#### DATA PROVIDED:
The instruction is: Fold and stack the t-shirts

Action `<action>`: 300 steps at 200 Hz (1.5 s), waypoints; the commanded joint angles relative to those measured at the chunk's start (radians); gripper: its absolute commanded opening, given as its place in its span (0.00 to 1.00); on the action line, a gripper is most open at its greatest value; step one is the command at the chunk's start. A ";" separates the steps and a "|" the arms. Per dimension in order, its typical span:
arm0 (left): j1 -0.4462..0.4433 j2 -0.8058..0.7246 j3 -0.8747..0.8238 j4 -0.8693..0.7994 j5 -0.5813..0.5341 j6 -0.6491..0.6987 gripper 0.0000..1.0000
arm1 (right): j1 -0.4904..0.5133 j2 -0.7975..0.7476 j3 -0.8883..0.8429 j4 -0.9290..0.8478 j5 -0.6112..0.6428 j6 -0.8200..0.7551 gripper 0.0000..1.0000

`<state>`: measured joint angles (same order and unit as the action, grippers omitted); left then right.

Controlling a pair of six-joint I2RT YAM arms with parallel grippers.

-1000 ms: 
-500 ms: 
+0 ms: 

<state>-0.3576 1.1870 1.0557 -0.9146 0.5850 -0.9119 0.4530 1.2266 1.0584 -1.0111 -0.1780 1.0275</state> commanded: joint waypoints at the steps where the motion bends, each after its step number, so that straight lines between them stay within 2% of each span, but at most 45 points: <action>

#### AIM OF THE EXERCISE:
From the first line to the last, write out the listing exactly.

#### SOLUTION TO THIS EXERCISE:
The instruction is: Fold and stack the t-shirts

Action `<action>`: 300 steps at 200 Hz (1.5 s), waypoints; the commanded joint angles relative to those measured at the chunk's start (radians); gripper: its absolute commanded opening, given as its place in its span (0.00 to 1.00); on the action line, a gripper is most open at its greatest value; step one is the command at the chunk's start. A ";" separates the steps and a "|" the arms. Per dimension in order, its typical span:
arm0 (left): j1 -0.4462..0.4433 j2 -0.8058..0.7246 j3 -0.8747..0.8238 j4 -0.8693..0.7994 j5 -0.5813..0.5341 j6 -0.6491..0.6987 gripper 0.0000..1.0000
arm1 (right): j1 -0.4904..0.5133 j2 -0.7975..0.7476 j3 -0.8883..0.8429 j4 -0.9290..0.8478 j5 -0.6112..0.6428 j6 -0.8200..0.7551 gripper 0.0000..1.0000

`<state>`: measured joint angles (same order and unit as the action, grippers omitted); left then right.

Controlling a pair of six-joint I2RT YAM arms with parallel grippers.

-1000 ms: 
-500 ms: 
+0 ms: 

<state>-0.3576 1.1870 1.0557 -0.9146 0.5850 -0.9119 0.4530 1.2266 1.0584 -1.0111 -0.1780 1.0275</state> commanded: joint waypoints at the steps where the motion bends, each after its step number, so that straight lines between them stay within 2% of each span, but at most 45 points: <action>

The exercise is done, with nothing left to add.